Top Song of 1975: "Do The Hustle" by Van McCoy
And here I claimed that disco was appearing. I stand corrected. This is the first straight-up out-of-central-casting Disco with a capital D song. It's got all the signifiers; the four-on-the-floor drums, the string glissandos, the funk guitars that float in and out, the whispered over-the-top woman whispering "Do It" while the crowd shouts "Do The Hustle!" It's almost time-capsule stereotypical; the seventies answer for "Heartbreak Hotel."
All I can say is, there's a reason that the '70s got a lot of grief for the musical developments. After a frenzied pace of musical innovation that saw rock artists go from three-chord rockabilly songs about drag racing to things like Pet Sounds and The White Album, this song sounds almost painfully simplistic and retrograde. Rock managed to stand on its own, the sound of disco is the sound of music being moved back to the background - necessary for dancing, but no way would you put it on in your headphones and soak it in.

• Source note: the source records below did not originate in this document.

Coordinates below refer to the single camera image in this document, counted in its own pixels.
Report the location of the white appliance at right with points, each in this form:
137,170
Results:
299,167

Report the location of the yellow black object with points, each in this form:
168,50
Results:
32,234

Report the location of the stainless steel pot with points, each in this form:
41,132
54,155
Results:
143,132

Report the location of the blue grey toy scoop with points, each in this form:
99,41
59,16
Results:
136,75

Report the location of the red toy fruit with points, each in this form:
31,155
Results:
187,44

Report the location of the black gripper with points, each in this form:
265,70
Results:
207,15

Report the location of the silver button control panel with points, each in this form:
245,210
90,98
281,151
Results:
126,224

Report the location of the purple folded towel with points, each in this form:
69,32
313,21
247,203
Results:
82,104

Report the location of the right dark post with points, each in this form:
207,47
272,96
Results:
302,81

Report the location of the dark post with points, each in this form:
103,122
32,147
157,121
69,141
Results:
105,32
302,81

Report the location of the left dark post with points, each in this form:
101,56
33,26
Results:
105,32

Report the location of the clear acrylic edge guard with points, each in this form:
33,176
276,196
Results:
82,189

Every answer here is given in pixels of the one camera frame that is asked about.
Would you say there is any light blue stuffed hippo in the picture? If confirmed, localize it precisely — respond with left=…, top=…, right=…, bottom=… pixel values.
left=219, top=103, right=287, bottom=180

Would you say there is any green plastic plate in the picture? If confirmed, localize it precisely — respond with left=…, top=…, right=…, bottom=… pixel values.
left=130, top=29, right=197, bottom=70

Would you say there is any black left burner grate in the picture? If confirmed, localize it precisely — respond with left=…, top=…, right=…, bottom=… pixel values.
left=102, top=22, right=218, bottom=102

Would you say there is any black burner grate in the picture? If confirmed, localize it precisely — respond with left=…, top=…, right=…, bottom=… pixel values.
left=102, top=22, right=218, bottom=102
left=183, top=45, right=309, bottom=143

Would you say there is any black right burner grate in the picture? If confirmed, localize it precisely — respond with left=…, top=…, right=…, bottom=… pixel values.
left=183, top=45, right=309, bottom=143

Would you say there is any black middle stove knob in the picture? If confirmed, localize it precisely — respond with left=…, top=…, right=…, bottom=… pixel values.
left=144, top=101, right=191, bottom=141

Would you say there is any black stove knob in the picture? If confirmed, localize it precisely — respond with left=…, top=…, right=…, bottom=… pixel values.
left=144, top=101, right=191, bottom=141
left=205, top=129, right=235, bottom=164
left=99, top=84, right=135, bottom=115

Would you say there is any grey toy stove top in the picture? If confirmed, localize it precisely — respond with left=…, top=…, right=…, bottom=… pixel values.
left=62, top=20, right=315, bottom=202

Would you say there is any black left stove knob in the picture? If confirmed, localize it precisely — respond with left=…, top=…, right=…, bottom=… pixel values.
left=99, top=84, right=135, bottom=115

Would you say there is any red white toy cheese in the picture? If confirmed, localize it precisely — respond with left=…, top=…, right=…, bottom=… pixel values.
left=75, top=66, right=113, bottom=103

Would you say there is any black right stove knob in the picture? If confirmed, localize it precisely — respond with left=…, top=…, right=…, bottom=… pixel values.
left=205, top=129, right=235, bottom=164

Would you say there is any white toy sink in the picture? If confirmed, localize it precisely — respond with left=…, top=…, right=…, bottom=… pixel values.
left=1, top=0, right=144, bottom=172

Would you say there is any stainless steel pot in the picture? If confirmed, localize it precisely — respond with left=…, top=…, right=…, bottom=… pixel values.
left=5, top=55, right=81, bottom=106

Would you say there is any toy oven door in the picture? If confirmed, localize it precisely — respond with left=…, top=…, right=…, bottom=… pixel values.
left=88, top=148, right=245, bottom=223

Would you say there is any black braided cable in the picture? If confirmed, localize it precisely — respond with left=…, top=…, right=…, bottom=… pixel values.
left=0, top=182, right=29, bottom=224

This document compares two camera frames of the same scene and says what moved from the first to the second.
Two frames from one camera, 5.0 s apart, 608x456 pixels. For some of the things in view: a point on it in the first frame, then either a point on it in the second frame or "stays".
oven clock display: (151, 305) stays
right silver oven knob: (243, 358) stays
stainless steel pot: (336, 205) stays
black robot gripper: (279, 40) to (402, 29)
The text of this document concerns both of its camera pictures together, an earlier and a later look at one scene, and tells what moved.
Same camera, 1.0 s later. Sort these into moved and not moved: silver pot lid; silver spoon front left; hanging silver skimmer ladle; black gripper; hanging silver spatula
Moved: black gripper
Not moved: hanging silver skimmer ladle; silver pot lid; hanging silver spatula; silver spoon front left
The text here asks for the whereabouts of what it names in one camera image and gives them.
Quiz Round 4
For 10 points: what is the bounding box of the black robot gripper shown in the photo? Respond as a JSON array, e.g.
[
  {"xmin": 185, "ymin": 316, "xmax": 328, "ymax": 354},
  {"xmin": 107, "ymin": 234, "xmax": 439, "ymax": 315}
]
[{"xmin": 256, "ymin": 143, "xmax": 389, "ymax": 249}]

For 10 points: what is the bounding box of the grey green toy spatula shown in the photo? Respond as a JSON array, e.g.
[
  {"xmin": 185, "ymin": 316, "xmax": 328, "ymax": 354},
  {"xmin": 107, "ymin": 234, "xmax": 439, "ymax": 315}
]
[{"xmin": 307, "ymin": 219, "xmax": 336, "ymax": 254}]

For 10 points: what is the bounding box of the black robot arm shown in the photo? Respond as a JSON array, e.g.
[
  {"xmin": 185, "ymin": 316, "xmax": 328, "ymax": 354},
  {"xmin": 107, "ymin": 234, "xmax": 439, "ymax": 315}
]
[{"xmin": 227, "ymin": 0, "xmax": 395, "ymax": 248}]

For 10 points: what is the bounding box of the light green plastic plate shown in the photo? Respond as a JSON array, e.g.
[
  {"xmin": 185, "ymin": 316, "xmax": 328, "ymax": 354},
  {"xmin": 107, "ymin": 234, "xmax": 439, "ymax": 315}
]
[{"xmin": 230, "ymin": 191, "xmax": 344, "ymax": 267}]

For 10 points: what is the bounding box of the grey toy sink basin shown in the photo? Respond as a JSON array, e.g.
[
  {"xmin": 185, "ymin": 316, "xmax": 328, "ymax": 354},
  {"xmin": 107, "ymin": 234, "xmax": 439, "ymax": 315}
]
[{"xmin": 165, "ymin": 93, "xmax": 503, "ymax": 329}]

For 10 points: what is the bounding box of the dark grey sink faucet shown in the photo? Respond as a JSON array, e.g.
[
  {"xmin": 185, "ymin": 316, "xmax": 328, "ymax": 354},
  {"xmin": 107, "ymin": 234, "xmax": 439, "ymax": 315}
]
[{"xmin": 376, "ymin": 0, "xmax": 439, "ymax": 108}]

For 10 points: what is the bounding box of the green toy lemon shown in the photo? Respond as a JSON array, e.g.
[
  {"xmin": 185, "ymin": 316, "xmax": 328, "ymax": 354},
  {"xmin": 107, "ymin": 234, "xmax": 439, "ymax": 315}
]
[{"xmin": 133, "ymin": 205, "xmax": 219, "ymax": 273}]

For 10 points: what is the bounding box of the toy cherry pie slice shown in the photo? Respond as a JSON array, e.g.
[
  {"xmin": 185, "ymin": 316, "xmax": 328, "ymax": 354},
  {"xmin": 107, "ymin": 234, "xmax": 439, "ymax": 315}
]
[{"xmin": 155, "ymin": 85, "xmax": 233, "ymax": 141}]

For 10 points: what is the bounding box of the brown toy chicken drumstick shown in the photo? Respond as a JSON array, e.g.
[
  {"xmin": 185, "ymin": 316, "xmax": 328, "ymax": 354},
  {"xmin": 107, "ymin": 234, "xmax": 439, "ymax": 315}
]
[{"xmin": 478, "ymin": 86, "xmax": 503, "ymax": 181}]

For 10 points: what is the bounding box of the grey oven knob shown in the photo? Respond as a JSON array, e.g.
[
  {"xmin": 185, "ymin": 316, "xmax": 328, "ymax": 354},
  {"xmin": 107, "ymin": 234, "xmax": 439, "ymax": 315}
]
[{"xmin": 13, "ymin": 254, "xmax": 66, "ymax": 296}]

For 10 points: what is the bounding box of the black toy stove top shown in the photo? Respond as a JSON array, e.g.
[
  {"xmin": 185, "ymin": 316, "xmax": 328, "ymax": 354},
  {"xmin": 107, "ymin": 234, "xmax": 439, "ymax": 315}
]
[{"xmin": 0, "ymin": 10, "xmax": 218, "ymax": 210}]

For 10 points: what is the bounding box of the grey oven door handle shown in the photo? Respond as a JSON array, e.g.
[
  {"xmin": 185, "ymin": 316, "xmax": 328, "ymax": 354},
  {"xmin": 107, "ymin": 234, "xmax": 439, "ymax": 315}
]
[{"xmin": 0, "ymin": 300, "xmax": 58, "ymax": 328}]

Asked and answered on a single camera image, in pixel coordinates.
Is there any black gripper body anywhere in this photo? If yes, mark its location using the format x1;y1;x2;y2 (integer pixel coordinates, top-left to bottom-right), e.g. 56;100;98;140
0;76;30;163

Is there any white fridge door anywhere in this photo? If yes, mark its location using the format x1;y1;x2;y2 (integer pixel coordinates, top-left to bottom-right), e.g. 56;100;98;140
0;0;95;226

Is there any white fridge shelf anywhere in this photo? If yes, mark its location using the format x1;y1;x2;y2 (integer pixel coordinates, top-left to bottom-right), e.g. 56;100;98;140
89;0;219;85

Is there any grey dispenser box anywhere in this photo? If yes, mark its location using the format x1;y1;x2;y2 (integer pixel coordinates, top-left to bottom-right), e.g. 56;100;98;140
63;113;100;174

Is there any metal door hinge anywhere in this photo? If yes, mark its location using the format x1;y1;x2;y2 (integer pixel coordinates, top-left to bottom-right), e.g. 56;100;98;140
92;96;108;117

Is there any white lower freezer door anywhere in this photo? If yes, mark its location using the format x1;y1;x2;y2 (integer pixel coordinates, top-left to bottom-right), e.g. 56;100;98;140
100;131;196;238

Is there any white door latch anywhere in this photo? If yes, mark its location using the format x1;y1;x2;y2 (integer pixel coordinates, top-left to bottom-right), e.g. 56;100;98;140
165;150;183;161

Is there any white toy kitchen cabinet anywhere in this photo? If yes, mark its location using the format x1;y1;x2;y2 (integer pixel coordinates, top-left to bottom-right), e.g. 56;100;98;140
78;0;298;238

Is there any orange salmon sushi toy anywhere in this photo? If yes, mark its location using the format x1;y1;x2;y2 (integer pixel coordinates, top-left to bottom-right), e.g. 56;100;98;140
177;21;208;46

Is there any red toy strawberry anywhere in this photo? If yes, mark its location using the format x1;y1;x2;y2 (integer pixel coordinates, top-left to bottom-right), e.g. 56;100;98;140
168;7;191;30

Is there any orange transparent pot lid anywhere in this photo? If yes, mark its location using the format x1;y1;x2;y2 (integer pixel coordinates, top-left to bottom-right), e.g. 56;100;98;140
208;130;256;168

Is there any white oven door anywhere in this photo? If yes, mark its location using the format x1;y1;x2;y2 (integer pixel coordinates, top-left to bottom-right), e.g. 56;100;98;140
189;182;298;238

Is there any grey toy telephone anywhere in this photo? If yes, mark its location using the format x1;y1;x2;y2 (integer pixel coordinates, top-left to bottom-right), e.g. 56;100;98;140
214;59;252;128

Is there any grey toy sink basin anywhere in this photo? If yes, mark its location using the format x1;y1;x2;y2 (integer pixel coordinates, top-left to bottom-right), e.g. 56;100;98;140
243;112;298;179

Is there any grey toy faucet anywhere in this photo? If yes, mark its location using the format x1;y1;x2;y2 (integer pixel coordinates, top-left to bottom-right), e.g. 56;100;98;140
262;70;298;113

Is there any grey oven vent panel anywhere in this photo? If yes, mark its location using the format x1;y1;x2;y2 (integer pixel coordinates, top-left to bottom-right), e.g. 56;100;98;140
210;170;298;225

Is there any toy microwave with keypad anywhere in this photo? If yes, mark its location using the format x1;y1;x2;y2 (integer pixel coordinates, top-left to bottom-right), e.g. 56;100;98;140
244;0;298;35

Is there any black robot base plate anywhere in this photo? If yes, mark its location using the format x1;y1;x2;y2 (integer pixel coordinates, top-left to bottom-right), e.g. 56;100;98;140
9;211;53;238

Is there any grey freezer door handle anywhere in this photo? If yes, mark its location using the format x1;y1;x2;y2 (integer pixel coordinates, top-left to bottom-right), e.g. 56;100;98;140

That's my rock and roll bias, though. I can hear the way that this marks a radical shift in its own right - "Do The Hustle" may not point the way forward quite as elegantly as "Rock Your Baby", but it still serves notice that what constituted pop music was taking a sharp turn. The strings point the way towards a re-incorporation of synthesized sounds, and the instantly recognizable disco rhythm announces that henceforth if you want to chart in the summertime, your chances are a lot higher if someone can dance to your music, and not just boogie a little bit to some gospel piano.